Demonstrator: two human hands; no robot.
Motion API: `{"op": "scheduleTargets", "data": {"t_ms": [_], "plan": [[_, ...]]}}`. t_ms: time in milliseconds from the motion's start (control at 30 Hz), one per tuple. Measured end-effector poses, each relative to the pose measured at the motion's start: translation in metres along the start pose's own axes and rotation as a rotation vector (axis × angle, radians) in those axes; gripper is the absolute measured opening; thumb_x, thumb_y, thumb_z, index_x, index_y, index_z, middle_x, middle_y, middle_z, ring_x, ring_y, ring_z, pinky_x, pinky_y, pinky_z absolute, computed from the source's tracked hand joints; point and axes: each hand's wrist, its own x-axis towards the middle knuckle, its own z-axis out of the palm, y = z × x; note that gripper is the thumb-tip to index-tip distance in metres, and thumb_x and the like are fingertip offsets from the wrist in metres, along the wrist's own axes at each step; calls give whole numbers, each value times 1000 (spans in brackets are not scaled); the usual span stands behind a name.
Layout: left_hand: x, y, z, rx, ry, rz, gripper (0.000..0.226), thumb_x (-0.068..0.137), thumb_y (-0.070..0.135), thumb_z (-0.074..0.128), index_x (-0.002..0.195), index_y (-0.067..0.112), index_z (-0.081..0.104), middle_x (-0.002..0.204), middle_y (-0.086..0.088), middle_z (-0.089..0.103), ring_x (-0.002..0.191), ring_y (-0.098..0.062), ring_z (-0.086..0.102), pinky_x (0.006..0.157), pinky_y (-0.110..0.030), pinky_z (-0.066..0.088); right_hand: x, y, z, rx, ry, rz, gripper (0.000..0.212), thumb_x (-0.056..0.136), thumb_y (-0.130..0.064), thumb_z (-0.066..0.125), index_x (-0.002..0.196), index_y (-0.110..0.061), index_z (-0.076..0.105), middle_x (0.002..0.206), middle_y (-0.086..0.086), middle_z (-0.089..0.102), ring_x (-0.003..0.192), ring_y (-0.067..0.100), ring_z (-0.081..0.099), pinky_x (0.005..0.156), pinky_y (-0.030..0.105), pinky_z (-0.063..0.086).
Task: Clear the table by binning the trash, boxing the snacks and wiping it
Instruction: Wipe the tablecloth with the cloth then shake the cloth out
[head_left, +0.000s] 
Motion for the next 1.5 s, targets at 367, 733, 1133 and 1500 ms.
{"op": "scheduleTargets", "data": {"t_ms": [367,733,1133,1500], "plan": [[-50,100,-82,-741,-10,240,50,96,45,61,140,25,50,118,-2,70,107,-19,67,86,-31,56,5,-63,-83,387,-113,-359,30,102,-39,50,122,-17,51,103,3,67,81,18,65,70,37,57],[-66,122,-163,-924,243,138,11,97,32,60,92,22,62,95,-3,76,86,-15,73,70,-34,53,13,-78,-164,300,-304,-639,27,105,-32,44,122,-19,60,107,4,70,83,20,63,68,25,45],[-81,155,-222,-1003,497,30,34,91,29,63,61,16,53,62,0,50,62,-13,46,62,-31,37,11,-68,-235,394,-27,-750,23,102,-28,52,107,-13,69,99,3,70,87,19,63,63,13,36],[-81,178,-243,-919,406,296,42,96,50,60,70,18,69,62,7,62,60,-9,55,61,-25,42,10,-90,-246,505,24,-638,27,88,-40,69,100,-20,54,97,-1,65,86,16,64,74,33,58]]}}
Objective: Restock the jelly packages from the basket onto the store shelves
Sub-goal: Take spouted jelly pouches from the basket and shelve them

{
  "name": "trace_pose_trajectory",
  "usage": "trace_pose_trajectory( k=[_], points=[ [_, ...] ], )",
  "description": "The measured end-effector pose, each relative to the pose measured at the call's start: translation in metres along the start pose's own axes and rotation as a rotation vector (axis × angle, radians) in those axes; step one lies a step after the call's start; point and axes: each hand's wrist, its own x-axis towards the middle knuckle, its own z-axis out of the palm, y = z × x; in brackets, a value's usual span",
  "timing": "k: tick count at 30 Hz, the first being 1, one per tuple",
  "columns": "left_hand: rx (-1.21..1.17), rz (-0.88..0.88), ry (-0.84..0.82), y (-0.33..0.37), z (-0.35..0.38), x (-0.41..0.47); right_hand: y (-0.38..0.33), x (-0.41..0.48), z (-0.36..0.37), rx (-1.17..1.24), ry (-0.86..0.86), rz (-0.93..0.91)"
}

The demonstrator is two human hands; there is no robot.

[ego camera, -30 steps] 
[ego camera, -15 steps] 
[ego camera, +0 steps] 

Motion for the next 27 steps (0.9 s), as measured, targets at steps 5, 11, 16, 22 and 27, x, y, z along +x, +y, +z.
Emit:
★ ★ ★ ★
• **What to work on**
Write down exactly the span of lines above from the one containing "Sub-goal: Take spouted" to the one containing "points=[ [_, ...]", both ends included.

• **Result of the task**
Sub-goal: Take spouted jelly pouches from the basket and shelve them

{
  "name": "trace_pose_trajectory",
  "usage": "trace_pose_trajectory( k=[_], points=[ [_, ...] ], )",

That finishes the output.